Em meio a essa profusão de bens culturais conformistas que a sociedade do créu é capaz de produzir, um me chamou a atenção em especial. Estava ouvindo uma rádio que anunciava o show Pagode do Arlindo Cruz, que ia se realizar no teatro Rival, e o locutor dizia que seria apresentado o Samba da globalização, supostamente uma música de destaque que atrairia mais público para o evento. Eu, na minha ingenuidade esperançosa, pensei: “Legal! Deve ser um samba crítico, com tema político.” E fui procurar na internet. A letra desfez todas as minhas expectativas. Depois de louvar toda a programação da emissora, o samba diz assim: Mais uma vez/É o time da Globo/que é campeão/Não é mole não meu irmão/Não é mole não/A vida imitando a arte/Isso é globalização plim plim”.

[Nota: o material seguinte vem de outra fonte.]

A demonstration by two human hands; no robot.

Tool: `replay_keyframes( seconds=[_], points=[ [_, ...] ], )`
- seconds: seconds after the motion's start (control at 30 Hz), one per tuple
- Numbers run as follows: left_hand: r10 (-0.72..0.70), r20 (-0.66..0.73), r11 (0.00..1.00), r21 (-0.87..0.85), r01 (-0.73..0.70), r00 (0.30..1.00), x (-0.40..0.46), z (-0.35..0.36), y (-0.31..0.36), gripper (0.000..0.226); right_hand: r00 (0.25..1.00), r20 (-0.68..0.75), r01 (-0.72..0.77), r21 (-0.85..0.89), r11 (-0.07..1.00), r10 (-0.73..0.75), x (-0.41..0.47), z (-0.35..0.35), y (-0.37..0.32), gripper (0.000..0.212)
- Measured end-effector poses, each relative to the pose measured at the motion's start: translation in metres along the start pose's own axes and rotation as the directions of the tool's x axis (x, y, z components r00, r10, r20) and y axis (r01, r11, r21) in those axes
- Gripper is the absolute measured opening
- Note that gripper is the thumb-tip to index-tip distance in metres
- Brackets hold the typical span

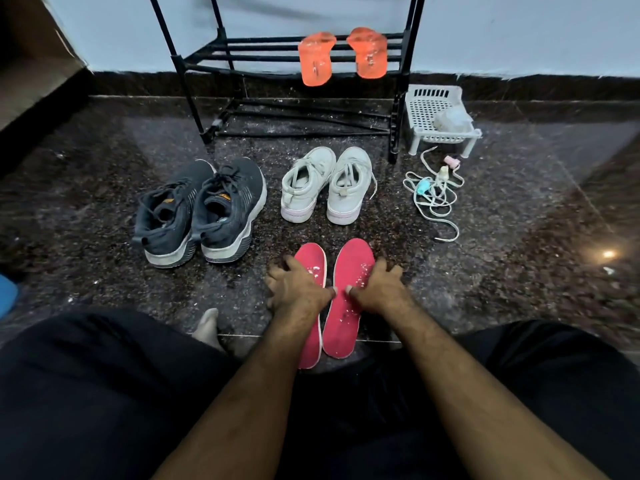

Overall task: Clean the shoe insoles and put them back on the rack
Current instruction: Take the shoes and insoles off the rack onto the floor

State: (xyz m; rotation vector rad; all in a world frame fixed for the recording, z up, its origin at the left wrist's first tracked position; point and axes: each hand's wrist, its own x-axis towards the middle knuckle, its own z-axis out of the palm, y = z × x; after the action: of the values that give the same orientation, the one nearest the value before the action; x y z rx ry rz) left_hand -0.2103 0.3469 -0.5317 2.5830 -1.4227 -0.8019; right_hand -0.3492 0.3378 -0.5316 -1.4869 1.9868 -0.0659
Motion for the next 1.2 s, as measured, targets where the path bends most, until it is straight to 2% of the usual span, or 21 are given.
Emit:
replay_keyframes(
  seconds=[0.1, 0.2, 0.37, 0.5, 0.83, 1.03, 1.2],
  points=[
    [-0.009, 0.025, 0.999, 0.042, 0.008, 1.000, -0.005, 0.002, -0.003, 0.129, 1.000, 0.019, -0.007, 0.016, 1.000, 0.007, -0.006, 0.007, -0.004, 0.083],
    [-0.002, 0.005, 1.000, 0.016, 0.002, 1.000, -0.006, 0.001, -0.004, 0.119, 1.000, 0.003, 0.006, 0.064, 0.998, -0.006, -0.006, 0.006, -0.006, 0.061],
    [0.005, -0.065, 1.000, -0.009, -0.006, 0.998, 0.001, 0.001, -0.004, 0.095, 0.996, -0.040, 0.085, 0.106, 0.991, -0.081, 0.001, 0.006, -0.010, 0.045],
    [-0.007, -0.115, 0.999, -0.046, 0.001, 0.993, 0.012, -0.001, -0.006, 0.089, 0.990, -0.068, 0.134, 0.151, 0.979, -0.125, 0.005, 0.012, -0.015, 0.044],
    [-0.036, -0.181, 0.996, -0.084, 0.021, 0.983, 0.020, -0.002, -0.004, 0.099, 0.981, -0.097, 0.182, 0.132, 0.974, -0.170, 0.010, 0.014, -0.017, 0.045],
    [0.087, -0.307, 0.995, -0.011, -0.095, 0.948, 0.008, -0.003, 0.002, 0.085, 0.956, -0.224, 0.220, 0.121, 0.968, -0.189, 0.007, 0.006, -0.015, 0.047],
    [0.178, -0.317, 0.983, 0.005, -0.186, 0.931, -0.003, -0.015, 0.009, 0.079, 0.937, -0.267, 0.262, 0.103, 0.960, -0.227, 0.000, -0.007, -0.016, 0.043]
  ],
)
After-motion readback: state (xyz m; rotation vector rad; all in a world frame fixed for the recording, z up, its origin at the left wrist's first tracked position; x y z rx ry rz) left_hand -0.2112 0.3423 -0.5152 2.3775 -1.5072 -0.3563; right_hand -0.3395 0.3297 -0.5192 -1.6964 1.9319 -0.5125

Não tenho como aqui, neste espaço, aprofundar uma discussão sobre a expropriação simbólica que esse samba representa, ao colocar um grande artista popular, negro, a legitimar as estratégias da classe dominante para conformar corações e mentes a uma realidade que lhes interessa construir e perpetuar. Quanta vida tem de se tornar invisível, quanta diversidade humana, quantas preciosidades culturais são apagadas para produzir esse simulacro perverso?

Como diz sabiamente o MC Créu: pra dançar essa dança tem que ter disposição.

> Adriana Facina é antropóloga, professora do Departamento de História da UFF, membro do Observatório da Indústria Cultural e autora dos livros Santos e canalhas: uma análise antropológica da obra de Nelson Rodrigues (Rio de Janeiro, Civilização Brasileira, 2004) e Literatura e sociedade (Rio de Janeiro, Jorge Zahar, 2004).